A todas las virtudes que se le puedan encontrar a la obra de
Julio Cortázar, inherentes a ella, no deberíamos de olvidarnos demasiado de
adjuntarle la que sigue, a saber, haber escrito, transparentándola, tras la
sombra incorruptible de Borges.
Si uno lee la literatura argentina sin prescindir de fechas,
de espacios y de tiempos, entonces uno palpará una línea en la que aparecen,
nada menos, Ficciones (1944) y El
Aleph (1949), dos de los libros más celebrados, con justicia, de la
literatura argentina, y, en el año 51, como por un escamoteo de
prestidigitación, Bestiario, de un no
tan joven Julio Cortázar.
Si uno hiciera el ejercicio de leer esos tres libros en ese orden
y de corrido, vería que de Borges a Cortázar hay un abismo. Los une la
seducción de lo fantástico, pero apenas eso, y ni siquiera lo trabajan del
mismo modo.
Salimos de la filosofía narrada, increíble, inmejorable de
Borges y entramos en un mundo en donde una casa es tomada misteriosamente por
seres anónimos, donde un hombre vomita intempestivamente conejos, donde un
tigre se pasea sin vértigo por el seno de una casa con niños, donde una mujer
parece volver del cielo, o entrar en él, en una milonga de los 40.
Y todo esto con un lenguaje que nos aleja de la sintaxis aséptica
de Borges, de la erudición, de sus simetrías y de sus mundos a todo ajenos. No
debe haber sido fácil crear un mundo, y un modo de contarlo, a la sombra,
inevitablemente, de ese imperio que ya daba señales de indestructible o eterno.
Y fue Cortázar, según entiendo, el responsable de abrir esas
otras puertas a nuestra literatura y a otras.
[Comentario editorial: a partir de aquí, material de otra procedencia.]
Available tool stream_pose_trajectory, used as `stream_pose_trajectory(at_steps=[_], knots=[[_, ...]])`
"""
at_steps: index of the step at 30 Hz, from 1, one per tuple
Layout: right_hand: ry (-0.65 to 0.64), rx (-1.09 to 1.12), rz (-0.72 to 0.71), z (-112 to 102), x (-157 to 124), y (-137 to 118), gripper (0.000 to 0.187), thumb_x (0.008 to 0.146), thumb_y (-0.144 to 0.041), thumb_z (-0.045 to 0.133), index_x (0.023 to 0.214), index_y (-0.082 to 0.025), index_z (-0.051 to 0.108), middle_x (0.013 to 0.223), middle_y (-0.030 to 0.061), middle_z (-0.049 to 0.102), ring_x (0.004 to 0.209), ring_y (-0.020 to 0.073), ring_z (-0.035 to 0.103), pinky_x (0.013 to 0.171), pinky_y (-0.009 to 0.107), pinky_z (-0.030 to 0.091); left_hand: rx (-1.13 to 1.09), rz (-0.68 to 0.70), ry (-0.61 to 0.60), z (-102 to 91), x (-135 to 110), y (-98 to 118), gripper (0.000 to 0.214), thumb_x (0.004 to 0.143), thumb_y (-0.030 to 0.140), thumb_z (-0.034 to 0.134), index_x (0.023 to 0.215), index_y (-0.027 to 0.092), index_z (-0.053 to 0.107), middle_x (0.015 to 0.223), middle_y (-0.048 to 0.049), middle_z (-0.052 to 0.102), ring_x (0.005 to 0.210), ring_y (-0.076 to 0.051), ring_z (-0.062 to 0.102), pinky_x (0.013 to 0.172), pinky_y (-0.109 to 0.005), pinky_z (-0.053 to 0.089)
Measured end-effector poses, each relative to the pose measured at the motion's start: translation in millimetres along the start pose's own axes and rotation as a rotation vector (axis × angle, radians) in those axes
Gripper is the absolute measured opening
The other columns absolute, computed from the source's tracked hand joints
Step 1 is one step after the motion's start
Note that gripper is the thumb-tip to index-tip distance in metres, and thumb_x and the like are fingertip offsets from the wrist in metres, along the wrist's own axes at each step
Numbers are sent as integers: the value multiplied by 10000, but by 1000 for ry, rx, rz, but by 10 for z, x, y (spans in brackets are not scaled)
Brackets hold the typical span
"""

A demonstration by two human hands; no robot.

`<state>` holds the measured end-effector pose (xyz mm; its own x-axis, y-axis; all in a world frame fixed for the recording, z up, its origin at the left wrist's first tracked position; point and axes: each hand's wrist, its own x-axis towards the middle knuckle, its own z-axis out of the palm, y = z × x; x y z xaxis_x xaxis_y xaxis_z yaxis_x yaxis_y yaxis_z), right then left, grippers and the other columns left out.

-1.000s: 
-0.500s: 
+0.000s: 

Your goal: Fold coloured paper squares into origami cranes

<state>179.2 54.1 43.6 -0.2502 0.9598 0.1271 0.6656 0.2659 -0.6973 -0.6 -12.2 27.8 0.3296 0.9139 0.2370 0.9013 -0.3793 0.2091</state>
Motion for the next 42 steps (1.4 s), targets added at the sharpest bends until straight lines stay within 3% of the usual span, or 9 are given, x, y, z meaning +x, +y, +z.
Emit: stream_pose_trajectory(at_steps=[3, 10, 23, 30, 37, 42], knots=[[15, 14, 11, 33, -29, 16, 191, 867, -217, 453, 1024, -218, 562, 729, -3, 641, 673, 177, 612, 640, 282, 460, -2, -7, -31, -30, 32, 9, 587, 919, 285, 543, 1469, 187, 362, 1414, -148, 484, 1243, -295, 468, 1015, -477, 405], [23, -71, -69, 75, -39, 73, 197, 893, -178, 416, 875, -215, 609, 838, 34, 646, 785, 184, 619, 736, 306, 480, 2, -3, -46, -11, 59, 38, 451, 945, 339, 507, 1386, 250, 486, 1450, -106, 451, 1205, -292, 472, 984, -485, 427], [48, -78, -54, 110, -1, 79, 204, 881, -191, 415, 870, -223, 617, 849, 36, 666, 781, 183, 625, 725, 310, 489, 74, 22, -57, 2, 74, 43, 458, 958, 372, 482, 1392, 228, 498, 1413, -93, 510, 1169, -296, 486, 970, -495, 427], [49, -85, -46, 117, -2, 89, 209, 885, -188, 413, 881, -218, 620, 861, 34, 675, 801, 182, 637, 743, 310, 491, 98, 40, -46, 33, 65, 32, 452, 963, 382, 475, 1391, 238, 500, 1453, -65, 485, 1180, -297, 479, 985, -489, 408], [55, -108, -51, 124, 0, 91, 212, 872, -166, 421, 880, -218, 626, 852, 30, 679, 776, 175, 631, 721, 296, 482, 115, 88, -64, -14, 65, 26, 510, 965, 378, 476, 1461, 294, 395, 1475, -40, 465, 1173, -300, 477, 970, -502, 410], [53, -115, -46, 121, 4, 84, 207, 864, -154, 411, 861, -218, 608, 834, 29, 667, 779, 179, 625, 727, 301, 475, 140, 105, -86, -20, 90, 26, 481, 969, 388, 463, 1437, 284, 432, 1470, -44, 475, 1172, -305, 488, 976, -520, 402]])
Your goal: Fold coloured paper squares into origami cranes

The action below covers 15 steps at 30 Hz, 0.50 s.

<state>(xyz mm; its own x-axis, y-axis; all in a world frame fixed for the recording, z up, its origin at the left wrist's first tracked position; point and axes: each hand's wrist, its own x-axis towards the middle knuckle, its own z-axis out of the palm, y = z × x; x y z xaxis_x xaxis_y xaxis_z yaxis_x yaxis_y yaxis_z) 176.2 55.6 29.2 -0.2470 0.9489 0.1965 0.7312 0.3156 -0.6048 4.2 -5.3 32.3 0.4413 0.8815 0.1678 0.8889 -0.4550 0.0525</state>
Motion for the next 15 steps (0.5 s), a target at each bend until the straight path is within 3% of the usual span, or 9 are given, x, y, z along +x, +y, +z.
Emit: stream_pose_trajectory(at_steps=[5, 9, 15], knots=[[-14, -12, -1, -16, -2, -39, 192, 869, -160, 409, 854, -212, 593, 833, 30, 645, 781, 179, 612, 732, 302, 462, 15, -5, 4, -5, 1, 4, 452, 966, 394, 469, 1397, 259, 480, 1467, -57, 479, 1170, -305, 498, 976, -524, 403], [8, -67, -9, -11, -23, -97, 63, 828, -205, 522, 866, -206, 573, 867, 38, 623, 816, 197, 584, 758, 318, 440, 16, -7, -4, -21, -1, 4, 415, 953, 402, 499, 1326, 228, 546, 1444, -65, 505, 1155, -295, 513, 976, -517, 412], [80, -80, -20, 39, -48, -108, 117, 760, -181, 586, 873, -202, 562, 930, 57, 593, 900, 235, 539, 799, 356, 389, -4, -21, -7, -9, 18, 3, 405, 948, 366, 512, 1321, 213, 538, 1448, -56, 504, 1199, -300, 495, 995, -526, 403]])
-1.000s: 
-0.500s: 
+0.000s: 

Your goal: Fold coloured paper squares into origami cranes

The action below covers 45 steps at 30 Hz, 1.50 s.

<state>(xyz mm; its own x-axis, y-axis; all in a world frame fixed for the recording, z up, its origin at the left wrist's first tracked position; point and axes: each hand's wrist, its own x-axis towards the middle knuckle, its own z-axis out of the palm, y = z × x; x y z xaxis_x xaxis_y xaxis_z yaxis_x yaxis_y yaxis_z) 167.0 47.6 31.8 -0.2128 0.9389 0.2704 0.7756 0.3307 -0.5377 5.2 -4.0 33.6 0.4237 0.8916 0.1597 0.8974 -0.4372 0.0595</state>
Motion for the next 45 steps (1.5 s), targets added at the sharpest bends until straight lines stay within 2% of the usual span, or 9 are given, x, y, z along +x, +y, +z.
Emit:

Esto, según se mire, no lo hace
ni mejor ni peor que otros, pero parece por lo menos injusto ignorarlo. Para
otro momento quedará la indagación más detallada de otros libros y de otros
autores, pero en este texto homenaje, no quería dejar de pasar esta valla
sorteada por Julio. La de haber nacido en la circunstancia histórica de modo
tal de que su pasada generación haya estado marcada nada menos que por Jorge
Luis Borges.
Cortázar creó mundos. Creó modos propios de verlos. Creó una
prosa. Creó un modo distinto de lo fantástico. Creó seres que no existían,
frases que no existían.
La literatura de Borges produjo lectores, produjo formas de
leer, produjo formas célebres del idioma castellano, en fin, toda una ideología
de la literatura y del idioma. Cortázar, a mi juicio, fue el primero en
animarse, estrepitosamente pero sin barullo, a producir otra cosa. Y lo increíble
es que lo hizo con continuidad y con belleza. Porque su ruptura nunca se
desentendió de lo hermoso. Fue así que nació la Maga, El perseguidor, Todos los
fuegos el fuego, los Cronopios y los Famas.
Cortázar fue, o ha pasado a ser, la encarnación, como lo
serán luego Puig y otros, de un modo propio de mirar el mundo y del coraje de la
coherencia. Su obra es vasta y por momentos despareja. Pero siempre
reconocible. Nunca Cortázar dejó de ser cortazariano. Y eso no debería ser un
dato menor.
Cuando nace un gran escritor, parece, aunque momentáneamente,
que han muerto otros. Y eso nos pasa cuando leemos a Julio Cortázar.